The Gibberella fujikuroi complex includes many Fusarium species that cause significant losses in yield and quality of agricultural and forestry crops. Due to their economic importance, whole-genome sequence information has rapidly become available for species including Fusarium circinatum, Fusarium fujikuroi and Fusarium verticillioides, each of which represent one of the three main clades known in this complex. However, no previous studies have explored the genomic commonalities and differences among these fungi. In this study, a previously completed genetic linkage map for an interspecific cross between Fusarium temperatum and F. circinatum, together with genomic sequence data, was utilized to consider the level of synteny between the three Fusarium genomes. Regions that are homologous amongst the Fusarium genomes examined were identified using in silico and pyrosequenced amplified fragment length polymorphism (AFLP) fragment analyses. Homology was determined using BLAST analysis of the sequences, with 777 homologous regions aligned to F. fujikuroi and F. verticillioides. This also made it possible to assign the linkage groups from the interspecific cross to their corresponding chromosomes in F. verticillioides and F. fujikuroi, as well as to assign two previously unmapped supercontigs of F. verticillioides to probable chromosomal locations. We further found evidence of a reciprocal translocation between the distal ends of chromosome 8 and 11, which apparently originated before the divergence of F. circinatum and F. temperatum. Overall, a remarkable level of macrosynteny was observed among the three Fusarium genomes, when comparing AFLP fragments.
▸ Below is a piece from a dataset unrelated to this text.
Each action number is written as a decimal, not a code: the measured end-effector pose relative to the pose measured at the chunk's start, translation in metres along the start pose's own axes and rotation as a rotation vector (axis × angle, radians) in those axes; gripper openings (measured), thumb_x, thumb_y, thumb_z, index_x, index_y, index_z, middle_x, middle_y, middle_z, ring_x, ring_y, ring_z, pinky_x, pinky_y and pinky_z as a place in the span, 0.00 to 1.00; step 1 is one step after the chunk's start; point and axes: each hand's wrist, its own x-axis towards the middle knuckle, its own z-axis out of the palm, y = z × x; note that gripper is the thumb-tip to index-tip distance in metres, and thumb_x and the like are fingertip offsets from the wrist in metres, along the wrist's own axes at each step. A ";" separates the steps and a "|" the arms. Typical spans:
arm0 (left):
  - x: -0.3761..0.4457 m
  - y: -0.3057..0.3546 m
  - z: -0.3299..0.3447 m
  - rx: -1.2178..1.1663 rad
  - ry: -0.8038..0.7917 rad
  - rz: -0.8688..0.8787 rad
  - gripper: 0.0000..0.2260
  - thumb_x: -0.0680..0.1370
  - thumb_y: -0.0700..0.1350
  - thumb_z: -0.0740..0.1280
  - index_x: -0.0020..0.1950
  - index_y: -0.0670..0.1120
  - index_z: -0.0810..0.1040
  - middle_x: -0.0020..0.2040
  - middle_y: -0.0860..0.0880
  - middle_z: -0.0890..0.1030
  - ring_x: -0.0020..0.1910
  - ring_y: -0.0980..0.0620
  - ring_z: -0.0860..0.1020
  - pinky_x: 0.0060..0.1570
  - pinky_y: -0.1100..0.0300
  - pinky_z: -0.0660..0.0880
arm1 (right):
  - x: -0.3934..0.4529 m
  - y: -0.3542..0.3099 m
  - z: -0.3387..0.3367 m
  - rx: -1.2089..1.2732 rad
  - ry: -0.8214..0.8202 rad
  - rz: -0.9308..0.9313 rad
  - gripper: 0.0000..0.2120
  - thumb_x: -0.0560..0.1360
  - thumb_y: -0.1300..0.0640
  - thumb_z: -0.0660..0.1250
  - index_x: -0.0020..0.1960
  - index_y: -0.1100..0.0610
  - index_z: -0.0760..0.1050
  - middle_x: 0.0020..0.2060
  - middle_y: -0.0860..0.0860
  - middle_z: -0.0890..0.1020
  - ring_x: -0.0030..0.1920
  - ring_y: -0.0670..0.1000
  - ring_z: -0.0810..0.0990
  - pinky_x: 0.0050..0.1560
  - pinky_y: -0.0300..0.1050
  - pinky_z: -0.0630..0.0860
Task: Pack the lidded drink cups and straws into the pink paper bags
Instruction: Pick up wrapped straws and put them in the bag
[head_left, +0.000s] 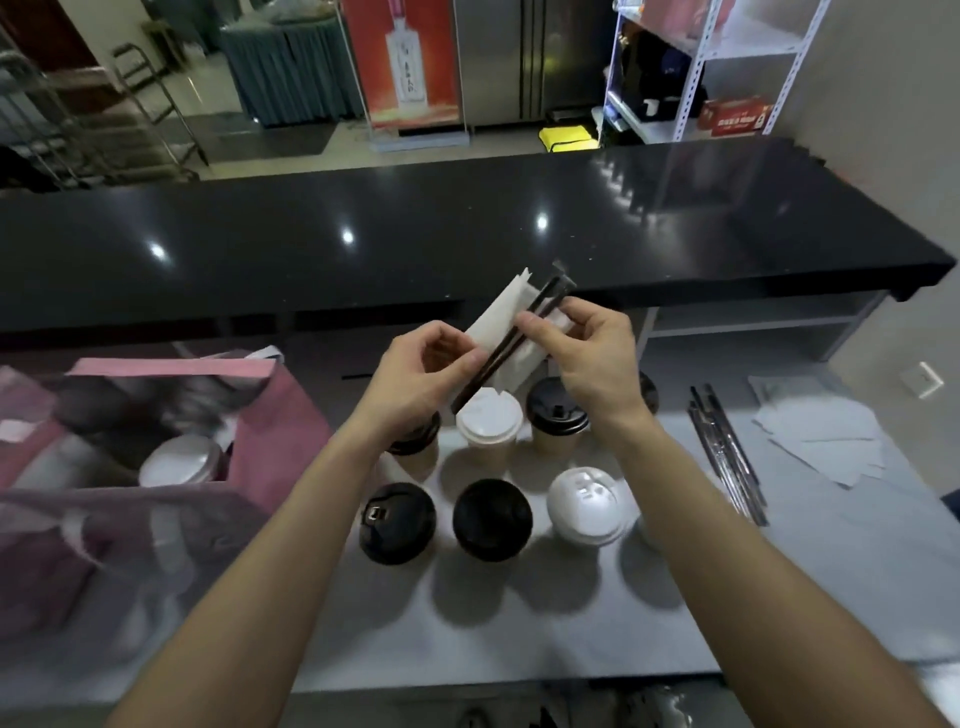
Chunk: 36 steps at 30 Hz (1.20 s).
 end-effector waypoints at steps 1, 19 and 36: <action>-0.004 0.000 -0.017 0.041 0.009 0.016 0.06 0.81 0.45 0.77 0.54 0.44 0.85 0.50 0.44 0.89 0.52 0.44 0.88 0.62 0.43 0.83 | -0.002 -0.006 0.008 -0.009 0.014 -0.016 0.06 0.77 0.55 0.80 0.49 0.57 0.88 0.43 0.56 0.90 0.47 0.61 0.90 0.55 0.66 0.85; -0.114 -0.095 -0.308 0.529 0.342 -0.028 0.03 0.80 0.45 0.77 0.52 0.53 0.86 0.50 0.56 0.87 0.54 0.52 0.84 0.61 0.45 0.81 | -0.013 -0.054 0.256 0.119 -0.330 -0.177 0.04 0.77 0.63 0.78 0.51 0.57 0.87 0.42 0.52 0.89 0.44 0.53 0.88 0.49 0.53 0.87; -0.109 -0.155 -0.379 0.855 -0.130 0.052 0.59 0.55 0.83 0.69 0.83 0.62 0.63 0.85 0.52 0.61 0.87 0.52 0.37 0.76 0.42 0.22 | -0.048 -0.017 0.371 -0.994 -0.957 0.014 0.08 0.76 0.49 0.79 0.45 0.52 0.85 0.33 0.54 0.80 0.31 0.47 0.72 0.33 0.47 0.68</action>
This study not only demonstrates how in silico AFLPs can aid in the integration of a genetic linkage map to the physical genome, but it also highlights the benefits of using this tool to study genomic synteny and architecture.
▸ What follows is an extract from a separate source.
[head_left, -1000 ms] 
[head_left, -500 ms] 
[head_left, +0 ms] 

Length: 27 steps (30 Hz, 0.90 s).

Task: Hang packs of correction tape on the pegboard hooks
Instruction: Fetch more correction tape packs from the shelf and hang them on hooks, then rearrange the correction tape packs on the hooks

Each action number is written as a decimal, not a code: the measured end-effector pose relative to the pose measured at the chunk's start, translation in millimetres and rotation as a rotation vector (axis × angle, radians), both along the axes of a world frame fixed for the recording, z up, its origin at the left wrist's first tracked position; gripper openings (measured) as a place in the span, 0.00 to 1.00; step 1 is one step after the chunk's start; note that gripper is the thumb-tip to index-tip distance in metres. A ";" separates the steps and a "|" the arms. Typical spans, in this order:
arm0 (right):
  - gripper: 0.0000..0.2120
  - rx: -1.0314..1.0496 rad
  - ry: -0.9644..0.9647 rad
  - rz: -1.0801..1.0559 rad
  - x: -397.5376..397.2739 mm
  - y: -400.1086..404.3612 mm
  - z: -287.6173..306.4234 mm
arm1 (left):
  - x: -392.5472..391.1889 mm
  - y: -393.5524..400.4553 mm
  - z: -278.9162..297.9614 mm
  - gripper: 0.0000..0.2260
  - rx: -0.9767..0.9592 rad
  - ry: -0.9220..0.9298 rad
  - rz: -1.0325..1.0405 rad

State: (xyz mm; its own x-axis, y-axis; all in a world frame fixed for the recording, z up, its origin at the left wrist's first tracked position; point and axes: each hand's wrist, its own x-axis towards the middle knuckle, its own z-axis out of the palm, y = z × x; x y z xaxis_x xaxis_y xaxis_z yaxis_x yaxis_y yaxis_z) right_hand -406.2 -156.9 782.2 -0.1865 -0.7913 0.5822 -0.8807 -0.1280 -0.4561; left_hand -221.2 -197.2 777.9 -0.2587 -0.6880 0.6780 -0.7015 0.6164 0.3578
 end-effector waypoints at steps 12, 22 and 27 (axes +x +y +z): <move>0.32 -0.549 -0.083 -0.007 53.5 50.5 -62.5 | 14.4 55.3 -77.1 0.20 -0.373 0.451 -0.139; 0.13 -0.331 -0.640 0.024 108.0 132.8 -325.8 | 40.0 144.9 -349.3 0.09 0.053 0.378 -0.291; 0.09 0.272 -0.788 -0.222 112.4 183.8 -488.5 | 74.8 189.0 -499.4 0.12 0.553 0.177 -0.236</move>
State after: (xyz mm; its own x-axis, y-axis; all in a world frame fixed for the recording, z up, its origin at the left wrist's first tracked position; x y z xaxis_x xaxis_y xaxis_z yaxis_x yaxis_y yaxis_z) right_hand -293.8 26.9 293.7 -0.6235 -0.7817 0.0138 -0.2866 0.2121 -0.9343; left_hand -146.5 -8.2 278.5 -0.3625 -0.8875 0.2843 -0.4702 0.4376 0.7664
Figure 1. Integration of the genetic linkage map with chromosome 1 of F. verticillioides and F. fujikuroi.

Indicated in (A) is the genetic linkage map between F. circinatum and F. temperatum . (B) denotes supercontig(s) (sc) of F. verticillioides and (D) denotes F. fujikuroi chromosomes. Grey supercontigs/chromosomes indicate a forward orientation to what is available, whilst black indicates reverse orientation , . (C) designates the syntenous AFLP regions between F. fujikuroi and F. verticillioides, as indicated by vertical lines. Here, the size (in bp) of the respective chromosomes, are given. Solid lines joining A to C indicate AFLP homologous sequences between the genetic linkage map and F. fujikuroi and F. verticillioides. Dashed lines indicate synteny between F. circinatum and F. verticillioides or F. fujikuroi (as revealed by comparison of the positions of homologous AFLP fragments). The symbol ◊ after the marker names of the genetic linkage map indicates markers not displaying collinearity.

Figure 2. Reciprocal translocation between chromosomes 8 and 11.

Indicated in (A) is the genetic linkage map between F. circinatum and F. temperatum . (B) denotes supercontig(s) (sc) of F. verticillioides and (D) denotes F. fujikuroi chromosomes. Grey supercontigs/chromosomes indicate a forward orientation to what is available, whilst black indicates reverse orientation , . (C) designates the synteny between F. fujikuroi and F. verticillioides, as indicated by vertical lines. Here, the size (in bp) of the respective chromosomes, are given. Solid lines joining A to C indicate AFLP homologous sequences between the genetic linkage map and F. fujikuroi and F. verticillioides. Dotted lines are indicative of synteny between the genetic linkage map and either F. fujikuroi or F. verticillioides. In chromosome 8 and 11, asterisks indicate those F. circinatum markers involved in the reciprocal translocation.